» **Exercise directions**: Look below and pull out each line with the word "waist".

<<<<

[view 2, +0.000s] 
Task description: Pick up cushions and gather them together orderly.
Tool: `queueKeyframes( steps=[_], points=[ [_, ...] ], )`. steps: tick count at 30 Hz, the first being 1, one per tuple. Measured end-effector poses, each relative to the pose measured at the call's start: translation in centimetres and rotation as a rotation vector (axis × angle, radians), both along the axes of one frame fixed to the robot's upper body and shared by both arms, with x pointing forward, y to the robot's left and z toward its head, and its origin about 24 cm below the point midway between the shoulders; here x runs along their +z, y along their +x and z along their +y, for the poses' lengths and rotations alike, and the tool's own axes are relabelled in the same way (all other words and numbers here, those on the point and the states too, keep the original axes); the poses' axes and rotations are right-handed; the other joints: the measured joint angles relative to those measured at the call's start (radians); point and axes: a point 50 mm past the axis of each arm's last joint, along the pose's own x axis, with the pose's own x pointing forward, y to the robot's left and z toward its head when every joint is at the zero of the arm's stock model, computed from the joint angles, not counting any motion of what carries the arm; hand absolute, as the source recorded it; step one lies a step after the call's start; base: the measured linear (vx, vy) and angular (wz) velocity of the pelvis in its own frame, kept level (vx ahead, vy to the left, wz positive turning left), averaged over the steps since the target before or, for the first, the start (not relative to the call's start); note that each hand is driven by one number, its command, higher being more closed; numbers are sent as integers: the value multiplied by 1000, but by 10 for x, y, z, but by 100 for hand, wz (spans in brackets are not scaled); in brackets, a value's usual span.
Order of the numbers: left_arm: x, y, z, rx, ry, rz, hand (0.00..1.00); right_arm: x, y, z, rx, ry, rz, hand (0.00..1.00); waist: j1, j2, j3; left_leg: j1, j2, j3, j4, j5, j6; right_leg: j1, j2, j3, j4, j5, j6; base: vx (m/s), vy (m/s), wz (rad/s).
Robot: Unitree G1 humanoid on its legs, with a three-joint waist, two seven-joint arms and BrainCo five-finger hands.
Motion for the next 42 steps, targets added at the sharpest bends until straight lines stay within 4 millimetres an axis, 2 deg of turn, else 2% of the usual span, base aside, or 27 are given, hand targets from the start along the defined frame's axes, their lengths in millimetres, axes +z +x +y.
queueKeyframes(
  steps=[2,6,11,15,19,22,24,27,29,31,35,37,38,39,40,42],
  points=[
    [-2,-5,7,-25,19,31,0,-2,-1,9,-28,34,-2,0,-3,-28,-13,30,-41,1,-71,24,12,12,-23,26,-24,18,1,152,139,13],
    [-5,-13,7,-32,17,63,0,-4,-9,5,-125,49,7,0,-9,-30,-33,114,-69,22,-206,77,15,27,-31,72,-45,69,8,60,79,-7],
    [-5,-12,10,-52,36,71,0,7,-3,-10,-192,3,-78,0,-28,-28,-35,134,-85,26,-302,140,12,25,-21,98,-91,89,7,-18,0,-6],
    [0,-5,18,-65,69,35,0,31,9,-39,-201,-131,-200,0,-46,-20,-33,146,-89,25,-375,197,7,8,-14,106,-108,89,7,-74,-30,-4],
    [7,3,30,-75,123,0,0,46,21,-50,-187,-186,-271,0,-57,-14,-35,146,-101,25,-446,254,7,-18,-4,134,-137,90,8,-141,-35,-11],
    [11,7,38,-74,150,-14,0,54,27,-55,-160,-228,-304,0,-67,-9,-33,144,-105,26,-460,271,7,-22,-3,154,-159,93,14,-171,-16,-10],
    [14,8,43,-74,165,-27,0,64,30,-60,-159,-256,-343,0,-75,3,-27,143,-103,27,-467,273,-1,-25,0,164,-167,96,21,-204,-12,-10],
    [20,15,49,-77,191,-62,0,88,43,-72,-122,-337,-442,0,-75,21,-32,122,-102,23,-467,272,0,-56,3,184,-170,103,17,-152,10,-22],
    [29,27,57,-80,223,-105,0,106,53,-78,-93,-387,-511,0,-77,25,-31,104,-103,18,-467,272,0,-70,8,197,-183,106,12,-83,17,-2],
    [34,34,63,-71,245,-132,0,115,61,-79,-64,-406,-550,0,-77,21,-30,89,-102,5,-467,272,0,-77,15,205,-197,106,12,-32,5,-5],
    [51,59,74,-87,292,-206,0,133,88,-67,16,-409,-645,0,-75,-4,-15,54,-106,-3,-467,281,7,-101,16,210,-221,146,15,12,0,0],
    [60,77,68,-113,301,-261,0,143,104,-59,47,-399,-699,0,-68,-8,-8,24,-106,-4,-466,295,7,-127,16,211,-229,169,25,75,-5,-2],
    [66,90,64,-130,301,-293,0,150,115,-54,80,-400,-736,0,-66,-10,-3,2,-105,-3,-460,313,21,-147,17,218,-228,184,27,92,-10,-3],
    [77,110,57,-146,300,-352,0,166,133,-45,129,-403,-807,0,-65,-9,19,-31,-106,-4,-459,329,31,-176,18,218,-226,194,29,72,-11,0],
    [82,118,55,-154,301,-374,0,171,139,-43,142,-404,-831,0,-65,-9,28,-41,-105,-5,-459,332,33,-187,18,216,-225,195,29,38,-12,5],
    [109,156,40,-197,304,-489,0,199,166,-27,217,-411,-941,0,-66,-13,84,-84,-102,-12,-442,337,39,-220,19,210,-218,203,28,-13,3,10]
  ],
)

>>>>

» **Task answer**:
Order of the numbers: left_arm: x, y, z, rx, ry, rz, hand (0.00..1.00); right_arm: x, y, z, rx, ry, rz, hand (0.00..1.00); waist: j1, j2, j3; left_leg: j1, j2, j3, j4, j5, j6; right_leg: j1, j2, j3, j4, j5, j6; base: vx (m/s), vy (m/s), wz (rad/s).
Robot: Unitree G1 humanoid on its legs, with a three-joint waist, two seven-joint arms and BrainCo five-finger hands.

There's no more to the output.